È naturale dunque, come ha osservato Franco Cardini, che questo libro abbia avuto ben poche recensioni. Tra le poche, notevole quella apparsa a suo tempo su "l'Umanità", che stabiliva un curioso parallelo tra Rashid Ali al-Kailani (il capo del governo d'allora, affiancato dal tristemente noto Gran Muffi di Gerusalemme, che collaborò allo sterminio degli Ebrei" [sic]) e Saddam Hussein. Ma interessante anche la recensione apparsa su "La Voce Repubblicana", che riuscì a invertire le parti tra l'oppressore colonialista e il popolo colonizzato, e scrisse testualmente: «L'aggressione irachena (sic) trovò, allora come oggi, entusiastici sostenitori ...».

Una pagina di guerra del passato, dunque, ma una pagina da cui emerge un paradigma per comprendere gli scontri del presente.

 


 

Marco Pirina - Annamaria D'Antonio

Adriatisches Kuestenland 1943/45
(zona d'operazioni Litorale adriatico)

Ed. Centro Studi "Silentes Loquimur", Pordenone '92    pp. 340    £. 45.000

 

Il potere mondialista, l'idra plutocratica che soffoca le legittime speranze di libertà dei popoli, nella sua apparentemente inarrestabile marcia verso un regime totalitario mondiale, ha incontrato nella Storia la dura resistenza di etnie e popoli decisi a lottare senza tregua per i propri valori etnico-nazionali. La IIª Guerra Mondiale è stata certo -nella sua epocale lotta fra opposte o irriducibili visioni del mondo, uno dei momenti nei quali il potere mondialista ha più vacillato.

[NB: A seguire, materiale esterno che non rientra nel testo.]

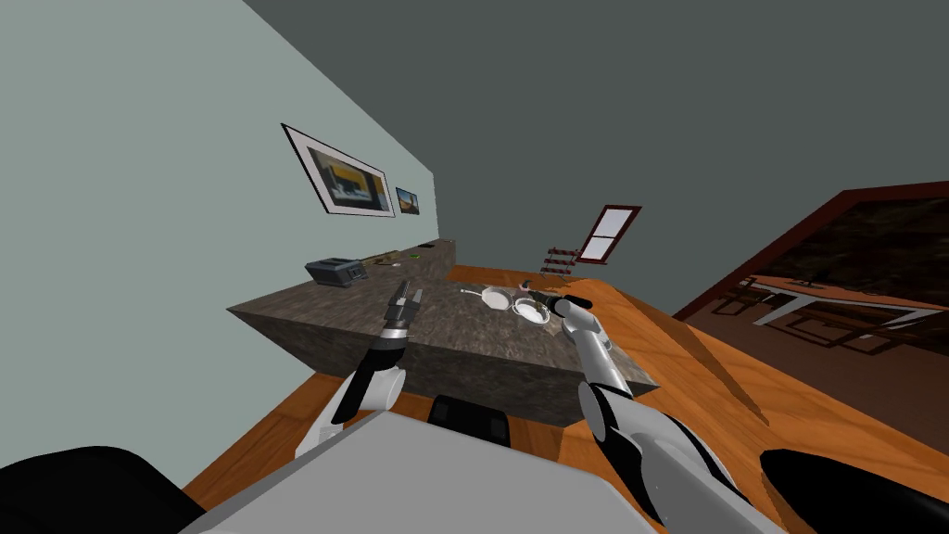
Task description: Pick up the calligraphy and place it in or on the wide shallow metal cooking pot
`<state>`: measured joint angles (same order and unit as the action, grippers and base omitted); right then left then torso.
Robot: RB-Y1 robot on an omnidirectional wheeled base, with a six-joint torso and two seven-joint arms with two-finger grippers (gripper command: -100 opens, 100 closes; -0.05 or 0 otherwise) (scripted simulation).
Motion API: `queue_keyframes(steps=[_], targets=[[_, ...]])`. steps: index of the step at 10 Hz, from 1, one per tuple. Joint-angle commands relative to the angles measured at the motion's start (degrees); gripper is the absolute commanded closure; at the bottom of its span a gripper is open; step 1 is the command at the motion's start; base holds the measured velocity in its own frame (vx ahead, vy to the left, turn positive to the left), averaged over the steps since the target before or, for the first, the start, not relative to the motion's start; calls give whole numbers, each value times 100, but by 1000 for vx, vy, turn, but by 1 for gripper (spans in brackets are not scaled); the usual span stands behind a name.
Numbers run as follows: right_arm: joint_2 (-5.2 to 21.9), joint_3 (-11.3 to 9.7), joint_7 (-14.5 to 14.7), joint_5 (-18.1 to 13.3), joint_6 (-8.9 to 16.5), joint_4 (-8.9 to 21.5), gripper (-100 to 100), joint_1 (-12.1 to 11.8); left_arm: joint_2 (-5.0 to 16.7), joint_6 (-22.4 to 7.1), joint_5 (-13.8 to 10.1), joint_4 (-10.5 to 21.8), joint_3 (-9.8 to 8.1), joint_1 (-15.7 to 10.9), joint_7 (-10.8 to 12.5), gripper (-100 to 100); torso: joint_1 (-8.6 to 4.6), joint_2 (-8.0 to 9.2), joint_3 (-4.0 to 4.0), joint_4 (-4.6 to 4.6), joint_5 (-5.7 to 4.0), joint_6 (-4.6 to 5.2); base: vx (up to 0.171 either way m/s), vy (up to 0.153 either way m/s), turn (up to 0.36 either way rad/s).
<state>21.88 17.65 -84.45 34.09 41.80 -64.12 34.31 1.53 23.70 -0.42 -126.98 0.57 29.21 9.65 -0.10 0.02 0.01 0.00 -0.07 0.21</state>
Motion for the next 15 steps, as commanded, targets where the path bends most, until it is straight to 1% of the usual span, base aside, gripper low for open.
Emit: queue_keyframes(steps=[1,2,3,4,5,6,7,8,9,10,11,12,14,15], targets=[[-53,190,286,-49,-100,286,-100,286,0,0,0,0,0,0,0,0,0,0,0,0,0,0,-30,17,-126],[-53,190,290,-49,-100,463,-100,453,0,0,0,0,0,0,0,0,1,3,2,-1,0,1,-18,8,-76],[-53,190,290,-49,-100,597,-100,456,0,0,0,0,0,0,0,0,-1,0,0,-1,0,-1,-1,-7,-4],[-53,190,290,-49,-100,649,-100,456,0,0,0,0,0,0,0,0,-5,-5,-3,2,-1,-1,3,-8,12],[-101,355,549,-85,-200,921,-100,745,0,0,0,0,0,0,0,0,-7,-8,-5,2,-2,-1,-20,8,-85],[-101,355,549,-85,-200,1057,-100,832,0,0,0,0,0,0,0,0,-2,-3,-2,0,0,1,-20,14,-86],[-101,355,549,-85,-200,1146,-100,832,0,0,0,0,0,0,0,0,0,-1,-1,0,0,0,-5,5,-22],[-149,520,808,-120,-299,1360,-100,1105,0,0,0,0,0,0,0,0,-2,-4,-2,1,-1,-1,-22,10,-92],[-149,520,808,-120,-299,1498,-100,1208,0,0,0,0,0,0,0,0,0,-1,0,0,0,1,-18,7,-77],[-149,520,808,-120,-299,1643,-100,1208,0,0,0,0,0,0,0,0,-1,-1,0,0,0,0,-5,-3,-23],[-197,685,1067,-156,-398,1864,-100,1502,0,0,0,0,0,0,0,0,-4,-4,-3,2,-1,-1,-23,8,-98],[-197,685,1067,-156,-398,1989,-100,1585,0,0,0,0,0,0,0,0,-1,-1,0,0,0,1,-20,12,-89],[-197,685,1067,-156,-398,2141,-100,1585,0,0,0,0,0,0,0,0,-3,-5,-3,2,-1,-1,1,-4,3],[-245,850,1326,-191,-497,2378,-100,1867,0,0,0,0,0,0,0,0,-6,-7,-4,2,-2,0,-23,5,-103]])
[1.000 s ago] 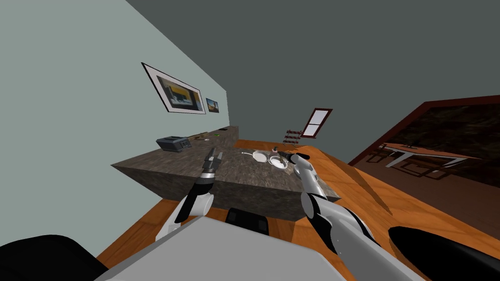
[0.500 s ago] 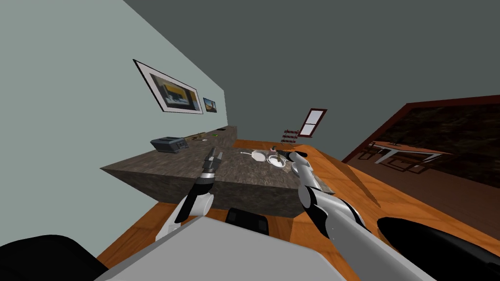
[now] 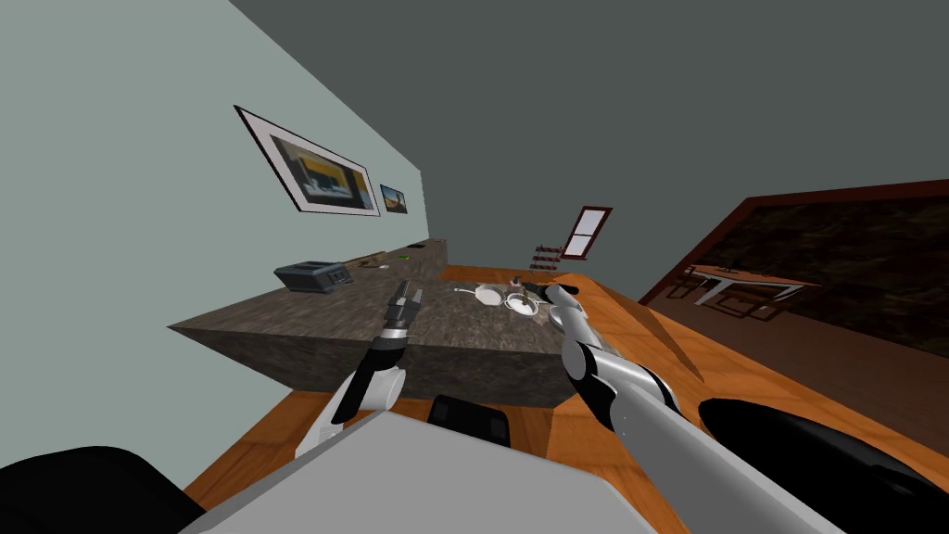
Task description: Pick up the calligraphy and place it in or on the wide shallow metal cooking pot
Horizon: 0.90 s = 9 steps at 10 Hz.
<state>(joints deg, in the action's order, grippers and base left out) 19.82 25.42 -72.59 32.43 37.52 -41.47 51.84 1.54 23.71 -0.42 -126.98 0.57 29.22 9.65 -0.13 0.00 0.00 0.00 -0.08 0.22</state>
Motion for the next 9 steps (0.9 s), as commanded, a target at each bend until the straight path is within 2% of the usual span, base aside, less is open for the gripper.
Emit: queue_keyframes(steps=[1,2,3,4,5,6,8,9], targets=[[-40,74,140,-25,-68,286,-100,208,0,0,0,0,0,0,0,0,0,0,0,0,0,0,-19,8,-86],[-40,74,140,-25,-68,372,-100,208,0,0,0,0,0,0,0,0,2,1,0,0,0,-2,-2,1,-11],[-89,239,399,-61,-167,572,-100,466,0,0,0,0,0,0,0,0,0,-3,-2,2,-1,-2,-19,8,-84],[-89,239,399,-61,-167,685,-100,584,0,0,0,0,0,0,0,0,2,0,0,0,0,-1,-16,12,-69],[-137,404,658,-96,-266,1047,-100,853,0,0,0,0,0,0,0,0,4,-1,0,0,1,-3,-21,5,-96],[-137,404,658,-96,-266,1352,-100,960,0,0,0,0,0,0,0,0,3,1,1,0,1,-1,-22,2,-106],[-137,404,658,-96,-266,1366,-100,960,0,0,0,0,0,0,0,0,1,-2,-1,1,0,-2,-2,-2,-11],[-185,569,869,-132,-365,1530,-100,1202,0,0,0,0,0,0,0,0,-3,-5,-3,2,-1,-2,-18,5,-85]])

Ricostruire le fasi e le tappe, dar nome ai protagonisti e restituire ad eventi demonizzati dalla storiografia di regime: ecco un compito imprescindibile per ogni studio storico anticonformista e proiettato in un'ottica di radicale opposizione ai progetti mondialisti: «Chi conosce le radici più lontane, possiederà il futuro», recita un antico proverbio riflettendo l'eco di una saggezza mai spenta.

Nel 1943/45 il Litorale Adriatico (l'area all'incirca compresa tra Venezia e Fiume) ha conosciuto una delle più accese fasi di lotta antimondialista. In quegli anni, crollato il regime fascista a causa degli innumerevoli compromessi con le forze reazionarie e per colpa del colpo di grazia infertogli dalla reazione borghese laico-massonica, nella cruciale area geopolitica veneto-giuliana, (centro di incontro-scontro fra Occidente ed Oriente d'Europa - crogiuolo di etnie e storie fra loro non assimilabili) si verifica un assoluto vuoto di potere politico, proprio mentre la lotta per l'Ordine Nuovo Europeo si faceva più serrata.

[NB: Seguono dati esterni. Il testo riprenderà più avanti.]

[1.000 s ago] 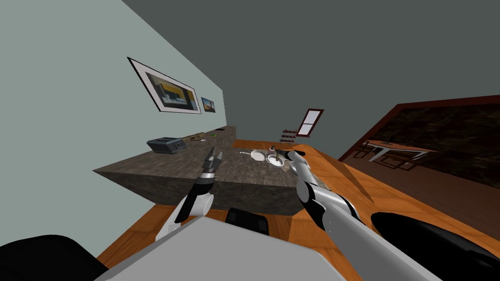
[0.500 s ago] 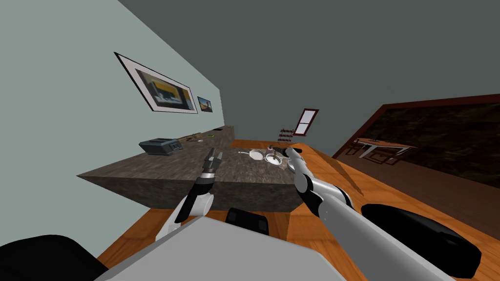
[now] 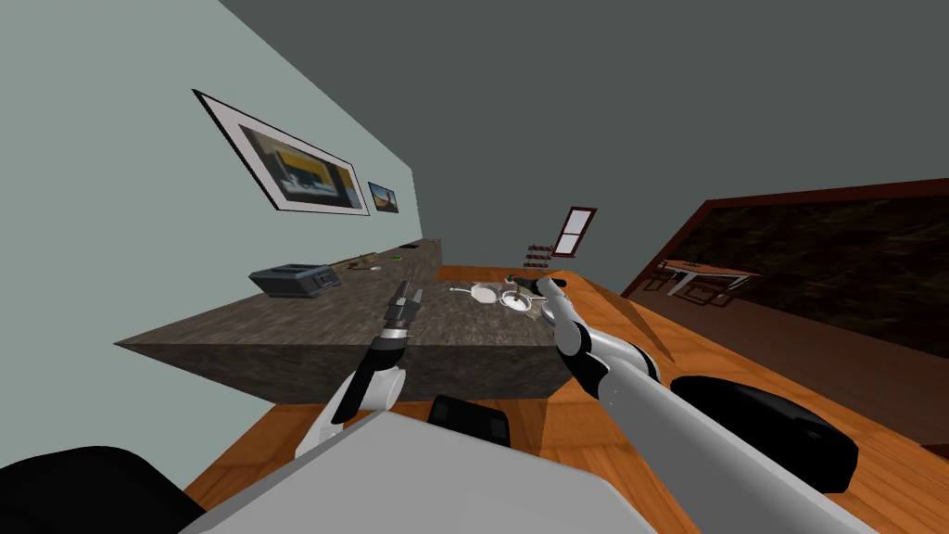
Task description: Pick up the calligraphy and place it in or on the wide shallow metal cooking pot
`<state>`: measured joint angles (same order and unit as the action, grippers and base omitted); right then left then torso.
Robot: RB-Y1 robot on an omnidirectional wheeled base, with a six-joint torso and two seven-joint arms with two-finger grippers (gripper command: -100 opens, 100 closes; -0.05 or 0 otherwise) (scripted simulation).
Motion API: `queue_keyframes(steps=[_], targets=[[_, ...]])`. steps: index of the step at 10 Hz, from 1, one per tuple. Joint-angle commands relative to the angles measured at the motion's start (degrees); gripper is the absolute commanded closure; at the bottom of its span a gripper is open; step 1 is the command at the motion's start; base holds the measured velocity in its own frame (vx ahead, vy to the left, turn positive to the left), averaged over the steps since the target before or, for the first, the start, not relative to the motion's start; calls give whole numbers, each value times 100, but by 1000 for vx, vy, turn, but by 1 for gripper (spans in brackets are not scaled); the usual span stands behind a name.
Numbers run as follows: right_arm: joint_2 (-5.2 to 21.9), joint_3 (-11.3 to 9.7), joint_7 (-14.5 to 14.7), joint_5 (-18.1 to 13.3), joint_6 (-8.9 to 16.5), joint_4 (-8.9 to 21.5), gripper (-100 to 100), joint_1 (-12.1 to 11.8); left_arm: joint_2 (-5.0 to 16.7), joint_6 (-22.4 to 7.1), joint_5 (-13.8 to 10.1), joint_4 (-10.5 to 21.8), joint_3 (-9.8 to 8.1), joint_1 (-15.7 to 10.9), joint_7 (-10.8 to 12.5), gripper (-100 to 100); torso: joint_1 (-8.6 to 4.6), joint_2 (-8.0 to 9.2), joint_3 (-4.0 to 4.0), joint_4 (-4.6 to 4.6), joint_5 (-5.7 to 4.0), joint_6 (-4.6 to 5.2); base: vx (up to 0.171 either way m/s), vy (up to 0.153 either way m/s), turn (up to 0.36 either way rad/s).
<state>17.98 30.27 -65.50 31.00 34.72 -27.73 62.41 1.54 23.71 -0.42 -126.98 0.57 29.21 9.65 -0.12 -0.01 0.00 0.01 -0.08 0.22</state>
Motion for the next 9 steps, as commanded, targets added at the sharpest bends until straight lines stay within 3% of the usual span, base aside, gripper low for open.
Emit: queue_keyframes(steps=[1,2,3,4,9], targets=[[0,84,207,11,-86,286,-100,280,0,0,0,0,0,0,0,0,0,0,0,0,0,0,-20,10,-89],[-48,249,466,-25,-185,735,-100,577,0,0,0,0,0,0,0,0,2,1,1,-1,1,-1,-24,2,-120],[68,206,514,128,-333,978,-100,631,0,0,0,0,0,0,0,0,2,3,2,-1,1,-1,-11,2,-22],[67,222,574,128,-370,1038,0,665,0,0,0,0,0,-1,0,0,0,1,0,1,-1,-1,0,0,0],[67,220,569,128,-367,1031,0,661,0,0,0,0,0,0,0,0,-2,-5,-3,2,-1,-1,0,0,0]])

Nasce così il progetto nazionalsocialista di creare una area politica autonoma, una sorta di zona franca a spiccato carattere etnico, conforme ad indole, natura e storia di queste popolazioni di comune lontana matrice celtica.

Nacque così l'effimera stagione di uno Stato che voleva rinverdire i fasti della Mitteleuropa coniugandoli al socialismo rivoluzionario antiborghese elaborato dal nazionalsocialismo.

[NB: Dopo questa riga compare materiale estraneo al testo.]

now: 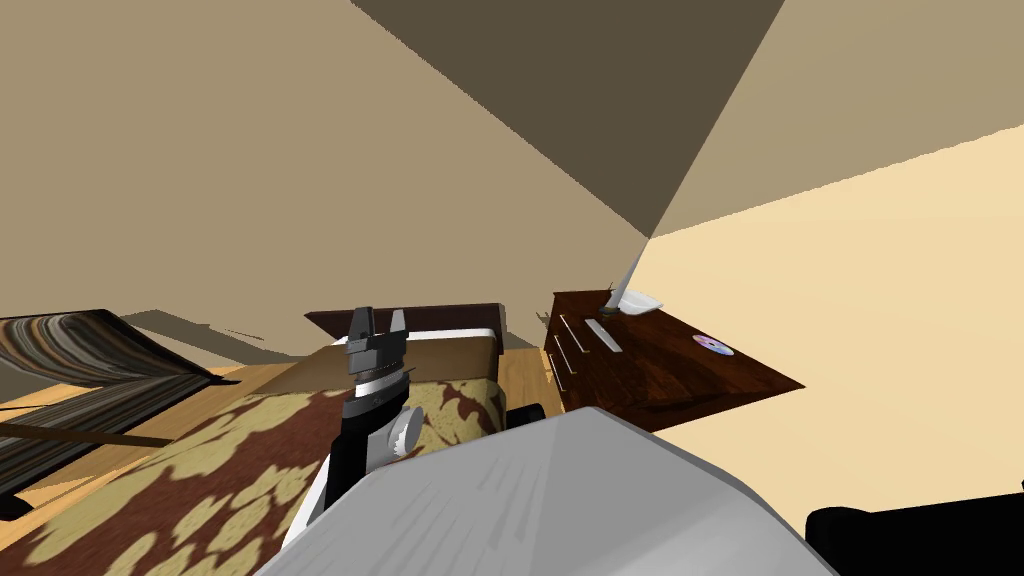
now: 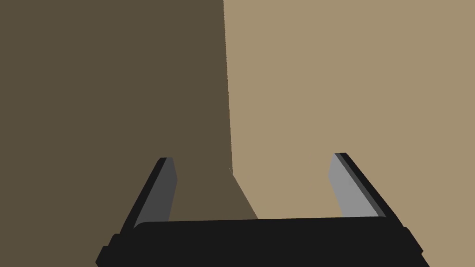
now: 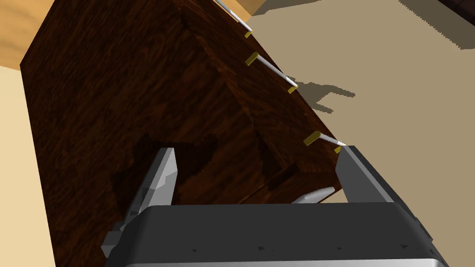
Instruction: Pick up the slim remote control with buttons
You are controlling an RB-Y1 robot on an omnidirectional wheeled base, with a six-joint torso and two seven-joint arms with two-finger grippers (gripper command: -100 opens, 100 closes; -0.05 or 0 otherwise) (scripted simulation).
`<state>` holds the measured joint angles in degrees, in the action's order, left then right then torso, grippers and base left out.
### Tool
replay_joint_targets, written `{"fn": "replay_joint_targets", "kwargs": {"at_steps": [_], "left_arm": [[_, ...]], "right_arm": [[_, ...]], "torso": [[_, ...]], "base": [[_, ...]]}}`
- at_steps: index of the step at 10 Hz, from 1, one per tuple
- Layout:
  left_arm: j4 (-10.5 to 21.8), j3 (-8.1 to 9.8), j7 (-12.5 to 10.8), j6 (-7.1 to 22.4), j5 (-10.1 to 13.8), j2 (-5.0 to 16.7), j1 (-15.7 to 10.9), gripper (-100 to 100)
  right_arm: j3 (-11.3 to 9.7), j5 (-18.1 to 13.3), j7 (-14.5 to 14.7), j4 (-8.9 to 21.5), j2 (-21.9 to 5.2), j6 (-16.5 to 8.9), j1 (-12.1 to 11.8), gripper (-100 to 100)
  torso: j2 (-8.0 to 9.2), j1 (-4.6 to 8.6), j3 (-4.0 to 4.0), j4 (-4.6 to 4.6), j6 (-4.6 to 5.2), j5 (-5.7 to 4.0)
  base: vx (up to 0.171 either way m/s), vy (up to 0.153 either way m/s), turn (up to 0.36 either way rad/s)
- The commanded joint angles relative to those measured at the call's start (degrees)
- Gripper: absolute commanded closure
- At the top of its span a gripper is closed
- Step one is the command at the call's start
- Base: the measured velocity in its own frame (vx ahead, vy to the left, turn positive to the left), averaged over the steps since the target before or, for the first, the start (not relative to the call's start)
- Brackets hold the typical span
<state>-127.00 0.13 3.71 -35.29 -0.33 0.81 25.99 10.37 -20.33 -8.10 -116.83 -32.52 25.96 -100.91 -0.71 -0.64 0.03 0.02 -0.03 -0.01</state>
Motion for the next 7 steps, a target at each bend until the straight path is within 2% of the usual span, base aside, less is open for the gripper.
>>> {"fn": "replay_joint_targets", "kwargs": {"at_steps": [1, 2, 7], "left_arm": [[0.0, 0.0, 0.0, 0.0, 0.0, 0.0, 0.0, 0], [0.0, 0.0, 0.0, 0.0, 0.0, 0.0, 0.0, 0], [0.0, 0.0, 0.0, 0.0, 0.0, 0.0, 0.0, 0]], "right_arm": [[0.52, 0.42, 0.84, 0.28, -0.47, -0.61, -2.27, -100], [0.8, 0.67, 1.43, 0.74, -0.73, -0.97, -3.62, -100], [0.8, 0.67, 1.43, 0.74, -0.73, -0.97, -3.62, -100]], "torso": [[0.0, 0.0, 0.0, 0.0, 0.0, 0.0], [0.0, 0.0, 0.0, 0.0, 0.0, 0.01], [0.05, 0.0, 0.03, 0.02, 0.01, 0.01]], "base": [[0.009, -0.003, 0.086], [0.011, -0.004, 0.109], [0.0, 0.0, 0.004]]}}
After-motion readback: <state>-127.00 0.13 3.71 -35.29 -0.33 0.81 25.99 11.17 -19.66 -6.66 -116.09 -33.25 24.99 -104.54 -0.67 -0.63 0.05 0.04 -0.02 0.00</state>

Progetto questo improponibile nei foschi bagliori dell'ultima, fase del conflitto mondiale. Progetto, comunque, che i detentori del potere della restaurazione democratica postbellico hanno tenuto nascosto per quarant'anni. Perché? Le pagine di questo documentatissimo libro, nella loro ricca, inedita, esplosiva documentazione, svelano retroscena e misteri del progetto hitleriano dell'Adriatische Kuestenland.

Perché in questa periferica area d'Europa si svolsero così accaniti scontri ideologici, razziali militari?

Forse è ancora presto per cogliere tutte le valenze di questo convulso periodo storico, ma, certo, questo libro, costituito in gran parte da documenti inediti mai resi noti al pubblico e gelosamente custoditi negli archivi di Stato (scoperti con tenacia ammirevole da parte degli Autori, anche a costo di gravi rischi personali), può dar spunti di riflessione ad un ricercatore attento.

Allora si potrà intuire la grandiosità -tragica e disperata nel contempo- del progetto della Nuova Europa a base etnica che il più eroico e sfortunato nazionalsocialismo volle progettare nelle fosche e corrusche pagine conclusive della propria tragica epopea.